I here note that the url_obj.read() causes the problem, which is a url_obj = opener.open(request), which is a whole world by itself.

That read is what gets interrupted by the flunky internet connection. That opener is what's handling the authentication, requests is doing an amazing job of having a great high-level API for this, you should've seen how this had to be done before requests was a thing. It was ugly.

P.S.: Only contributors can re-open.

Become a contributor then, send that PR :wink:

megies commented 2 years ago

Please leave the type of exception though, it's not a RuntimeError. It should stay IncompleteRead or at least it's parent class HTTPException. Runtime error doesn't tell you anything, the original type already tells you it's a http issue.

wasjabloch commented 2 years ago

Okay. Thanks for the insight regarding opener and requests. I just wondered if other Clients, Client.get_stations(), or Client.get_waveforms() are affected by the same network issue. If that opener.open(request).read() gets called in other places, I wasn't able to locate it, so I assume it doesn't. A more general warning to the user would probably except the IncompleteRead in some central wrapped class method. For now I assume it is the only occurrence of that particular call.

I read and understood the contributor's guidelines and will create that Pull Request in due time. For now, this would be from a personal fork. To become a contributor, someone of the developers team needs to grant me contributor privileges beforehand, don't they? I think I can't do this by myself.

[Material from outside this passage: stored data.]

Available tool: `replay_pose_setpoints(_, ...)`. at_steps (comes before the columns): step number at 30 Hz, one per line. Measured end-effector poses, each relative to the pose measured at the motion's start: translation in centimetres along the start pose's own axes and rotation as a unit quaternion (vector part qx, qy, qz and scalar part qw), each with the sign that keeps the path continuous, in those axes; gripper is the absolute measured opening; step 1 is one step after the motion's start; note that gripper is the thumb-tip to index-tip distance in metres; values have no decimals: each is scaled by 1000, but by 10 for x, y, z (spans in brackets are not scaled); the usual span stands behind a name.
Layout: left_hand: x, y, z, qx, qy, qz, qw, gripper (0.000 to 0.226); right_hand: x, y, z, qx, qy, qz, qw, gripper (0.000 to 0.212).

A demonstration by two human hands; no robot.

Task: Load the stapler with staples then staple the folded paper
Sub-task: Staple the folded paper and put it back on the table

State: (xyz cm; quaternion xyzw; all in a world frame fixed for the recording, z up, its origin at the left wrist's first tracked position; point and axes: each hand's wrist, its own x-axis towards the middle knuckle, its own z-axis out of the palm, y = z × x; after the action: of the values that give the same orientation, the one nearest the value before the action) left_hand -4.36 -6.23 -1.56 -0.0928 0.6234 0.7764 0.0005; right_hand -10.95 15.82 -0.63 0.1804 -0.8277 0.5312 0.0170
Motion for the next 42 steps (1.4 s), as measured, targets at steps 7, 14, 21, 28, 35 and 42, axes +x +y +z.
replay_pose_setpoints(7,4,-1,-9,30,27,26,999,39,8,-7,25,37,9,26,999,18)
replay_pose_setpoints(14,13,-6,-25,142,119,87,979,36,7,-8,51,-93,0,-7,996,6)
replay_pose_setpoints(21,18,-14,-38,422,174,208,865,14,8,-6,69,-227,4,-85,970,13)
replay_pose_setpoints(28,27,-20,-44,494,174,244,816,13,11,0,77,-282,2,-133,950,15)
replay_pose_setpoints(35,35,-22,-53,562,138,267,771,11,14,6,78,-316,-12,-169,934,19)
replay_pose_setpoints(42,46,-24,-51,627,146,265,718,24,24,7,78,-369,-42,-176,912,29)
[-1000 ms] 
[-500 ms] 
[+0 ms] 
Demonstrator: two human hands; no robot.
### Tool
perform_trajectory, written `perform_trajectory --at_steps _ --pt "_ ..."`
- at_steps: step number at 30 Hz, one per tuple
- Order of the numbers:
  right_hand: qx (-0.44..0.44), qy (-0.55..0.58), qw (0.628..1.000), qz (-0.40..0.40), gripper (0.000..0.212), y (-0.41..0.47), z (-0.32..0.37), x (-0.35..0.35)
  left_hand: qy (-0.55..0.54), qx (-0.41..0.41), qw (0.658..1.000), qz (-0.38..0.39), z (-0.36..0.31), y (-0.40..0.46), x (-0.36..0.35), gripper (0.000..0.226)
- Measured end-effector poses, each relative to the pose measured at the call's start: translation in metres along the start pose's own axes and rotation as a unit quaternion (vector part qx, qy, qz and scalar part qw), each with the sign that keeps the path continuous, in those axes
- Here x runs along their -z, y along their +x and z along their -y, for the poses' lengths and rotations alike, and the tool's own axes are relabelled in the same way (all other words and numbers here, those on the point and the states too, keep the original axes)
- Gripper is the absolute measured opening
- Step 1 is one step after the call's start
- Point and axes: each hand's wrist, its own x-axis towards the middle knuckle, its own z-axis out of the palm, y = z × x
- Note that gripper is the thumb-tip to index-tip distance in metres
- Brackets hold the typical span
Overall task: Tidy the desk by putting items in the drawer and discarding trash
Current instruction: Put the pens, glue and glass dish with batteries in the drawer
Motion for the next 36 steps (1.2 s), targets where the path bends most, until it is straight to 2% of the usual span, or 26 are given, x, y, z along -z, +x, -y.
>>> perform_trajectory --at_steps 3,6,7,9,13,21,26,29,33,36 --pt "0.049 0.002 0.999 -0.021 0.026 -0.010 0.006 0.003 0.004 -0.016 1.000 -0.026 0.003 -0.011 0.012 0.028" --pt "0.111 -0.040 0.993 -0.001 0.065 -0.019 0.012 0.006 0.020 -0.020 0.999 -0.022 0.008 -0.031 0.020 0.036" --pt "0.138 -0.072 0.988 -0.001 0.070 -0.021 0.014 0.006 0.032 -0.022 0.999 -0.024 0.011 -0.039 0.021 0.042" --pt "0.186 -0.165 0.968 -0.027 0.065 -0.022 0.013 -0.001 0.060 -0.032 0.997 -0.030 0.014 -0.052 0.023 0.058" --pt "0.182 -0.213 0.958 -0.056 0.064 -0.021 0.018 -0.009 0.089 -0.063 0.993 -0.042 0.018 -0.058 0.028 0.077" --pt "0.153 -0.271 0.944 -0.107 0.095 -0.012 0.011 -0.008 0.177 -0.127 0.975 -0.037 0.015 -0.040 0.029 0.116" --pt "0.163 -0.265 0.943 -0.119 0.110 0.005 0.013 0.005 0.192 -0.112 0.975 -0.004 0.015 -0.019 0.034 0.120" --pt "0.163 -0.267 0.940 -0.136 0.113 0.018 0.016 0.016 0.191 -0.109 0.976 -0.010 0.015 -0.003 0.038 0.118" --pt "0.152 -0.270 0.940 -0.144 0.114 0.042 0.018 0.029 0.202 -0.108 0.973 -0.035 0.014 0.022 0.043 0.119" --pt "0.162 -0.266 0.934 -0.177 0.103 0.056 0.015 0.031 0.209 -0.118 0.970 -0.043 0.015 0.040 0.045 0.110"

megies commented 2 years ago

wondered if other Clients, Client.get_stations(), or Client.get_waveforms() are affected by the same network issue

Yes and no. They are affected, but it's the same piece of code, all downloading of URL's (in the FDSN client) is handled in that one method, finally. Not sure about the EIDA routing client and the IRIS federator, and there's certainly many more places in obspy where long network reads could be problematic for slower network connections that are prone to spurious interruptions.

I read and understood the contributor's guidelines and will create that Pull Request in due time.

sounds good :+1: Like I said, I'd propose to except IncompleteRead as e: and then simply append another sentence or two with more info like you proposed, adding to the actual exception's message and then reraise the exception, so that the original exception stays the same, just with more info.

For now, this would be from a personal fork. To become a contributor, someone of the developers team needs to grant me contributor privileges beforehand, don't they? I think I can't do this by myself.

Thats fine. If you want though, I can also add you to developers right away and you can push a branch to the main repository. It's fine either way.